During specific implementation, the first skeletal feature extraction network includes multiple convolutional layers. The multiple convolutional layers are sequentially connected, and an input of a next convolutional layer is an output of a previous convolutional layer. The first skeletal feature extraction network of such a structure may perform convolution processing on the basic feature matrix for many times and obtain the first skeletal feature matrix from the last convolutional layer. Herein, the first skeletal feature matrix is a three-dimensional feature matrix, the three-dimensional feature matrix includes multiple two-dimensional feature matrices, and the two-dimensional feature matrices correspond to predetermined multiple skeletal key points one by one. A value of an element in the two-dimensional feature matrix, corresponding to a certain skeletal key point, represents a probability that a pixel corresponding to the element belongs to the skeletal key point, and an element usually corresponds to multiple pixels.

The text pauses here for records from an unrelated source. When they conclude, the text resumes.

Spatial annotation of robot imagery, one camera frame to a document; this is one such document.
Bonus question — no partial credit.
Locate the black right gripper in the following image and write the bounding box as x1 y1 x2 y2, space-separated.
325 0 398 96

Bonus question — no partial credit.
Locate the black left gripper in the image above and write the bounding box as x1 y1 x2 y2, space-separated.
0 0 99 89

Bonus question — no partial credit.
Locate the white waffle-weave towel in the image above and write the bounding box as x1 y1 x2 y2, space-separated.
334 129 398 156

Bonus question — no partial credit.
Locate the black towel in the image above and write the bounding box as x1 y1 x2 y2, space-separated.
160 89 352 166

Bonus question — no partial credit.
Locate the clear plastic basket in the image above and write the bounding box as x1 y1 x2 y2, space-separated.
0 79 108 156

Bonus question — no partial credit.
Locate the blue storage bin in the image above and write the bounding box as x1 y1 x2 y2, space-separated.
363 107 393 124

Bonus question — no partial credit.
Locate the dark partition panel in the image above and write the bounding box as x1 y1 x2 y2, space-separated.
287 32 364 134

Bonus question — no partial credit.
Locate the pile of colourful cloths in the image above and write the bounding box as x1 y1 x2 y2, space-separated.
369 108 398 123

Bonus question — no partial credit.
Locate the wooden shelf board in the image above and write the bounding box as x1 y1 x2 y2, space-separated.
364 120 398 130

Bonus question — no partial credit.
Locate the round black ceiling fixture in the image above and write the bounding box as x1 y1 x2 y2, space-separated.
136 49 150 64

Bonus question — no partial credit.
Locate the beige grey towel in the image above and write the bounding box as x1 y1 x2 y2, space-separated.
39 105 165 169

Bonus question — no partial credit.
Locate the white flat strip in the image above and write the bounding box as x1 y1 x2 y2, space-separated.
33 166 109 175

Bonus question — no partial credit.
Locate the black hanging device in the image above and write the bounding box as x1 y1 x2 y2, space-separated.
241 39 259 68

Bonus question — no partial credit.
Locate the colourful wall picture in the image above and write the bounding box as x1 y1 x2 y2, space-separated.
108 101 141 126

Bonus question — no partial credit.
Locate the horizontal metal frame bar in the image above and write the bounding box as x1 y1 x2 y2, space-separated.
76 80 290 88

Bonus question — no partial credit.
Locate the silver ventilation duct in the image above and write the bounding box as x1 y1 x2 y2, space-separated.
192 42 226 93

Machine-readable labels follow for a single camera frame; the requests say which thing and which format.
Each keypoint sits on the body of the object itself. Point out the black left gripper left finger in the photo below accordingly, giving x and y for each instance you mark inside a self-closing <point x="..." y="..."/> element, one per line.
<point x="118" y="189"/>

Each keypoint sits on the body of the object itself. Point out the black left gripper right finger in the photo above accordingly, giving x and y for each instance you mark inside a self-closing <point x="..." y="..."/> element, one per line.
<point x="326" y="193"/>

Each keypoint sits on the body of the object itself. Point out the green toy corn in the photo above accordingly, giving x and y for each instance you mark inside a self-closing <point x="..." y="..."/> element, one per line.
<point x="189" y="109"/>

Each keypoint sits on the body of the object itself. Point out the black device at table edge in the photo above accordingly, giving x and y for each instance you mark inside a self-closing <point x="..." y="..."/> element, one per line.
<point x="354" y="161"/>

In addition, although performing convolution processing on the basic feature matrix for many times through the multiple convolutional layers may extract the skeletal feature of the human body from the basic feature matrix, along with the increase of the number of convolutions, some information in the image to be detected may be lost, the information may also include related information of the skeletal feature of the human body. If excessive information in the image to be detected is lost, the finally obtained first target skeletal feature matrix of the skeletal key points configured to represent the human skeletal feature may not be accurate enough. Therefore, in the embodiments of the disclosure, the second skeletal feature matrix may further be acquired from the first target convolutional layer of the first skeletal feature extraction network, and the first target skeletal feature matrix is obtained based on the first skeletal feature matrix and the second skeletal feature matrix.
Herein, the first target convolutional layer is any other convolutional layer, except the last convolutional layer, in the first skeletal feature extraction network. In an example shown in FIG. 3, the second last convolutional layer in the first skeletal feature extraction network is selected as the first target convolutional layer.
For example, the first target skeletal feature matrix may be obtained based on the first skeletal feature matrix and the second skeletal feature matrix in the following manner.
Concatenation processing is performed on the first skeletal feature matrix and the second skeletal feature matrix to obtain a first concatenated skeletal feature matrix, and dimension transform processing is performed on the first concatenated skeletal feature matrix to obtain the first target skeletal feature matrix.
Herein, under the condition that dimension transform processing is performed on the first concatenated skeletal feature matrix, it may be input to a dimension transform neural network, and convolution processing is performed at least once on the first concatenated skeletal feature matrix by use of the dimension transform neural network to obtain the first target skeletal feature matrix.
Herein, the dimension transform neural network may fuse feature information contained in the first skeletal feature matrix and the second skeletal feature matrix, so that the obtained first target skeletal feature matrix includes richer information.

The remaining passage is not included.